### Problem description
Two lines mark the range in the entries below: the one holding "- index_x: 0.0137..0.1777" and the one holding "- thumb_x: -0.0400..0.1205". Set down those two and all lines between them, exactly.

### Data records
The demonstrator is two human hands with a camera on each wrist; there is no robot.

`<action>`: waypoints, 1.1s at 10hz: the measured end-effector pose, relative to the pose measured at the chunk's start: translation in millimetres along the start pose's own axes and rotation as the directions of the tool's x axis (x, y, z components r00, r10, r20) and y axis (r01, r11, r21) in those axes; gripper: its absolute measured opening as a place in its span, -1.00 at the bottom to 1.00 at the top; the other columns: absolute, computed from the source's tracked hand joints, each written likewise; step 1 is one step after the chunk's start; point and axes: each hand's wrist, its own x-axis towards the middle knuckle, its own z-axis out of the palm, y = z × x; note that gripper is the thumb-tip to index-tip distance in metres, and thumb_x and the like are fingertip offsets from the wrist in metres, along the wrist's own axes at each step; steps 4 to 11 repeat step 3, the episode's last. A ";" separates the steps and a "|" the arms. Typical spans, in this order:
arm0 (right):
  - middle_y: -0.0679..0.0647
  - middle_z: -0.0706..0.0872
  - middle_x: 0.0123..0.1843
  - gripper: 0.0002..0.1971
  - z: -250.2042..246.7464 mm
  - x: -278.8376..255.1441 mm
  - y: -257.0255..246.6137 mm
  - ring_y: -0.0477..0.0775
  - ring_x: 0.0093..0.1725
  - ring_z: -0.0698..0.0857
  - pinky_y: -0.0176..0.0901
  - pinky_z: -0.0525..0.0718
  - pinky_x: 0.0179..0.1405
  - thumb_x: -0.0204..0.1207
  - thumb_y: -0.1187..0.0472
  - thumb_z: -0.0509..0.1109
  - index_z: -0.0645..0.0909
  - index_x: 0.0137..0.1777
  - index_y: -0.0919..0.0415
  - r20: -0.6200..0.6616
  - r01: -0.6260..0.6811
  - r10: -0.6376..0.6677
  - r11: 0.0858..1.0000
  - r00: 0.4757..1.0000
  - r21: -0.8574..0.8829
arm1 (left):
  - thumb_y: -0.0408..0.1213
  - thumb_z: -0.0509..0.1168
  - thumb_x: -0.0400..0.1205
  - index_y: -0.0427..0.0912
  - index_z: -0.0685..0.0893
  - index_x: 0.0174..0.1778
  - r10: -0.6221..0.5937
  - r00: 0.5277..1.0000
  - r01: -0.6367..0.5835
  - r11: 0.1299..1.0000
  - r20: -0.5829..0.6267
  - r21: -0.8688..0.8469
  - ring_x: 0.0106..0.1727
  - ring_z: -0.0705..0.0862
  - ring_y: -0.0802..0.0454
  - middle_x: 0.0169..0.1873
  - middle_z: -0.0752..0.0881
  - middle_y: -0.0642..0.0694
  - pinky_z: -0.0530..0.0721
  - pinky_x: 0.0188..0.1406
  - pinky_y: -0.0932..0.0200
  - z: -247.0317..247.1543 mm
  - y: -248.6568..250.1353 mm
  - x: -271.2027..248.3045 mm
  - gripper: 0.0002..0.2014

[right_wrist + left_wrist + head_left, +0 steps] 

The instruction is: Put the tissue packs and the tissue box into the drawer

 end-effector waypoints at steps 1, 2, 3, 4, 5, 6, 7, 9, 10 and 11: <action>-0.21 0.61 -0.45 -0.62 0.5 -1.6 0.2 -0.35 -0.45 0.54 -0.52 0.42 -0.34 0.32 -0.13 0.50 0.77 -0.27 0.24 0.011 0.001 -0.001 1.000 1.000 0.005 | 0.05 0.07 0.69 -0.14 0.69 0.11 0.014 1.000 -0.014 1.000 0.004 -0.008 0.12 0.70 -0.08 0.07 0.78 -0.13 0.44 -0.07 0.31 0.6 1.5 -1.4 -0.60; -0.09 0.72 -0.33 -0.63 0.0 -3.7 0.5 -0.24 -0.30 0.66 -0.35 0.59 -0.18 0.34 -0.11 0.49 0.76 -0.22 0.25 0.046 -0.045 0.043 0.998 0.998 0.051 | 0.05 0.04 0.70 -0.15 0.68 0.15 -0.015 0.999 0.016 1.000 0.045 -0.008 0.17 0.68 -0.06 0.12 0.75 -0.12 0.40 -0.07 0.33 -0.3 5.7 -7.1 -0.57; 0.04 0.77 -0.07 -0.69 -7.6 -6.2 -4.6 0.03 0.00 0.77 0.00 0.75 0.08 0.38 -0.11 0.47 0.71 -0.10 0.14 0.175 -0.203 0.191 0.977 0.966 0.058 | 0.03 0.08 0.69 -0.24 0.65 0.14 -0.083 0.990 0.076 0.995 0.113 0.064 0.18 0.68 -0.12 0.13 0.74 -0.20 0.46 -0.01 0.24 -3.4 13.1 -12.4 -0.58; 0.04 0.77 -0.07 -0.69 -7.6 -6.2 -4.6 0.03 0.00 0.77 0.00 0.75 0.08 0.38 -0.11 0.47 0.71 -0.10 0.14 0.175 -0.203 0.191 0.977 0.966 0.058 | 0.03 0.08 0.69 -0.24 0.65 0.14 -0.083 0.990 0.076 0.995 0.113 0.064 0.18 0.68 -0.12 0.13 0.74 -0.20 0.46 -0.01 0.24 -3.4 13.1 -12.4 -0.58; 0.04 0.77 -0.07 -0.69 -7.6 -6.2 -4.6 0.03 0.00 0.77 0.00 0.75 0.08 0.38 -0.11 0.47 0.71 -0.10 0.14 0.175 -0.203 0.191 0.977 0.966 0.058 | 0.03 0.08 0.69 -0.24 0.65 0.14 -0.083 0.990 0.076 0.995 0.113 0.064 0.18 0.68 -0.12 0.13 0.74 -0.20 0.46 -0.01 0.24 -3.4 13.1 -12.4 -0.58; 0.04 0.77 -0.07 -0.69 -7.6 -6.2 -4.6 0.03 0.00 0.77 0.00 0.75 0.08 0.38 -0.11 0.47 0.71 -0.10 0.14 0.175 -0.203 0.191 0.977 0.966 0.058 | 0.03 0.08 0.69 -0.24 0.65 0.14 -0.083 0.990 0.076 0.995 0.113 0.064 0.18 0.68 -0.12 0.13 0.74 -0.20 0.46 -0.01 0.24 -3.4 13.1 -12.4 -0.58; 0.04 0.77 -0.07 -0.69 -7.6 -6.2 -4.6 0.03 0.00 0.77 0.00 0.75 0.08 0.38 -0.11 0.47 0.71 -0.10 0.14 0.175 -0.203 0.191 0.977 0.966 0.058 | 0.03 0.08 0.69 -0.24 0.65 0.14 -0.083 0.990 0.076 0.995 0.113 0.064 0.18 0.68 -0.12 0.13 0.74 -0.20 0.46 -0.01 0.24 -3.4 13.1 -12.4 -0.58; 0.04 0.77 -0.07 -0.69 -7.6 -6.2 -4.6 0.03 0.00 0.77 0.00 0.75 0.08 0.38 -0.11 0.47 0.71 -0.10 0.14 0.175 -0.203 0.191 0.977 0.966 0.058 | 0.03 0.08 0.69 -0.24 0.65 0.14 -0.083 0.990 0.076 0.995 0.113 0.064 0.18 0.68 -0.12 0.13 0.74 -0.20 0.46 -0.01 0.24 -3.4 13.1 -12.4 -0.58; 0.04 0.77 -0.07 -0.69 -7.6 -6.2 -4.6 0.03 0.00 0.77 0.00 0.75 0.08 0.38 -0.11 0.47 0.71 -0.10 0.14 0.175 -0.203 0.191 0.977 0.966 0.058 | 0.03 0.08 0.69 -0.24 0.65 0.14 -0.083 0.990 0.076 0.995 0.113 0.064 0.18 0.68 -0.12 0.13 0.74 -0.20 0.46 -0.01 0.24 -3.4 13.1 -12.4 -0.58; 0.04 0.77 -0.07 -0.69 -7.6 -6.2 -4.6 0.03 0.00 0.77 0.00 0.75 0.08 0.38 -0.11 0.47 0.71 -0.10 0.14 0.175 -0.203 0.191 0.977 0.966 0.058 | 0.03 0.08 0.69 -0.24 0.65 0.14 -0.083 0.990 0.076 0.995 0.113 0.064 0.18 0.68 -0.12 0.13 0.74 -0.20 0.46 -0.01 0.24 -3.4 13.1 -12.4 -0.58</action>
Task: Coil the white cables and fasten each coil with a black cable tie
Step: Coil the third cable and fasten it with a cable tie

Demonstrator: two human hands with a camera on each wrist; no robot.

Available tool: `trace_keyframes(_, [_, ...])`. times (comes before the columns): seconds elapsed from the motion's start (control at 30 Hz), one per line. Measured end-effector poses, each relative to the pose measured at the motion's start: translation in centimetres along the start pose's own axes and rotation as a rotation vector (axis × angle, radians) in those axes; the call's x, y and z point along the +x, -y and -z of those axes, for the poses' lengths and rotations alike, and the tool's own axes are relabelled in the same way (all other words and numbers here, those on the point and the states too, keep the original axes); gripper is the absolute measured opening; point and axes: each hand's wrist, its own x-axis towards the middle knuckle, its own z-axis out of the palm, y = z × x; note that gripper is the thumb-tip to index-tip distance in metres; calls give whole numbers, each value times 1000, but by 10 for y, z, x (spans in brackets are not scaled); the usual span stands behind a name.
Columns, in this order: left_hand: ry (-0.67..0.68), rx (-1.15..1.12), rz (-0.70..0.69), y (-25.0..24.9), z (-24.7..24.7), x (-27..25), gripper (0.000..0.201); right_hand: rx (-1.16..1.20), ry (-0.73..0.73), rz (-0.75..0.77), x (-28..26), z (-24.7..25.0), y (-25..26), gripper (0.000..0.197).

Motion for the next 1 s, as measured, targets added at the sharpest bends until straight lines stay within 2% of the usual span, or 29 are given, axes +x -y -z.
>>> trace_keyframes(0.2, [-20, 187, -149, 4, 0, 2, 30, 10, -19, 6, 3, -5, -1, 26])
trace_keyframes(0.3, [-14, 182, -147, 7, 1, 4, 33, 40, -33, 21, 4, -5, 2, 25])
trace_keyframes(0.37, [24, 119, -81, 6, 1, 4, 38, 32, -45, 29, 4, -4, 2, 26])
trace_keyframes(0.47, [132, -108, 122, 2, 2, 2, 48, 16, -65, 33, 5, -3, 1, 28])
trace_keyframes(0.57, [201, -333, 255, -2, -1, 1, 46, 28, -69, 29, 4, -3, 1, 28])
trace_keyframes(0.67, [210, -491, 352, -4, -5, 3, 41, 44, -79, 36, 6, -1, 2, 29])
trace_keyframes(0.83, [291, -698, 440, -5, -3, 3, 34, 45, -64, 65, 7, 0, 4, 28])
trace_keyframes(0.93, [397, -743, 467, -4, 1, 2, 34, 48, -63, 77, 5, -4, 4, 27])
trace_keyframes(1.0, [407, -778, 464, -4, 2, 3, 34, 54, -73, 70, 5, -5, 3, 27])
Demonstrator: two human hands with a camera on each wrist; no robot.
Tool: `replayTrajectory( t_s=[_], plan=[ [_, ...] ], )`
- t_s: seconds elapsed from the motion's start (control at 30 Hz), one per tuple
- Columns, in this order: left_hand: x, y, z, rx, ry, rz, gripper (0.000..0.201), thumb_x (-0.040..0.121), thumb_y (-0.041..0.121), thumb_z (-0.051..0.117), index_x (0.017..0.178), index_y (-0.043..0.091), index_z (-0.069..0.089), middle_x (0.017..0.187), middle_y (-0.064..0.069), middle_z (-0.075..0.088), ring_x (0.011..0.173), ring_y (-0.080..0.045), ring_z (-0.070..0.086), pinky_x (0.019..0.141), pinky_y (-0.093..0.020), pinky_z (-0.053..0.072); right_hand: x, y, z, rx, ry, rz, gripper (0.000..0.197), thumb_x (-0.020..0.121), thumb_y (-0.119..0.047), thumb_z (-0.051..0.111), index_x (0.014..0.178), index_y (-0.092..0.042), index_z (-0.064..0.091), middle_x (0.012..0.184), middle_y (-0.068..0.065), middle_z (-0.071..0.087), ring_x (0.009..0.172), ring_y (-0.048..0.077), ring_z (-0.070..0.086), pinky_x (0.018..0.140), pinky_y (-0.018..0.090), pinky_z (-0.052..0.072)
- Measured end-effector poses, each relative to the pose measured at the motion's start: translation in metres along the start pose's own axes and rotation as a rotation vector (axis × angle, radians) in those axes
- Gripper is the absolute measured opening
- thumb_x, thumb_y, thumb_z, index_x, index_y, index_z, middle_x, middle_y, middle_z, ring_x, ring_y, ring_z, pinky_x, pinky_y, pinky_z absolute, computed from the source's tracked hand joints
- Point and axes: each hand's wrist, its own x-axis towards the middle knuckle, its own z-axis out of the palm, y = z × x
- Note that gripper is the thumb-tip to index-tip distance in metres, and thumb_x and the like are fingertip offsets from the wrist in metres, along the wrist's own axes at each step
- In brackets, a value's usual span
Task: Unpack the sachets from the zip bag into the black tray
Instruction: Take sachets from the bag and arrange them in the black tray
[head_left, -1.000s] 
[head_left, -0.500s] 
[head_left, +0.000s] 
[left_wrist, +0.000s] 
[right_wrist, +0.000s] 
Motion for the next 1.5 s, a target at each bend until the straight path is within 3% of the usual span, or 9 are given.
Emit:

### Answer to this exercise
  - index_x: 0.0137..0.1777
  - index_y: -0.0919..0.0415
  - r20: -0.6200..0.6616
  - r01: -0.6260..0.6811
  - r10: -0.6376..0.6677
  - r11: 0.0858..1.0000
  - r00: 0.4757..1.0000
  - r21: -0.8574..0.8829
arm1 (left):
  - thumb_y: -0.0408..0.1213
  - thumb_z: -0.0509..0.1168
  - thumb_x: -0.0400..0.1205

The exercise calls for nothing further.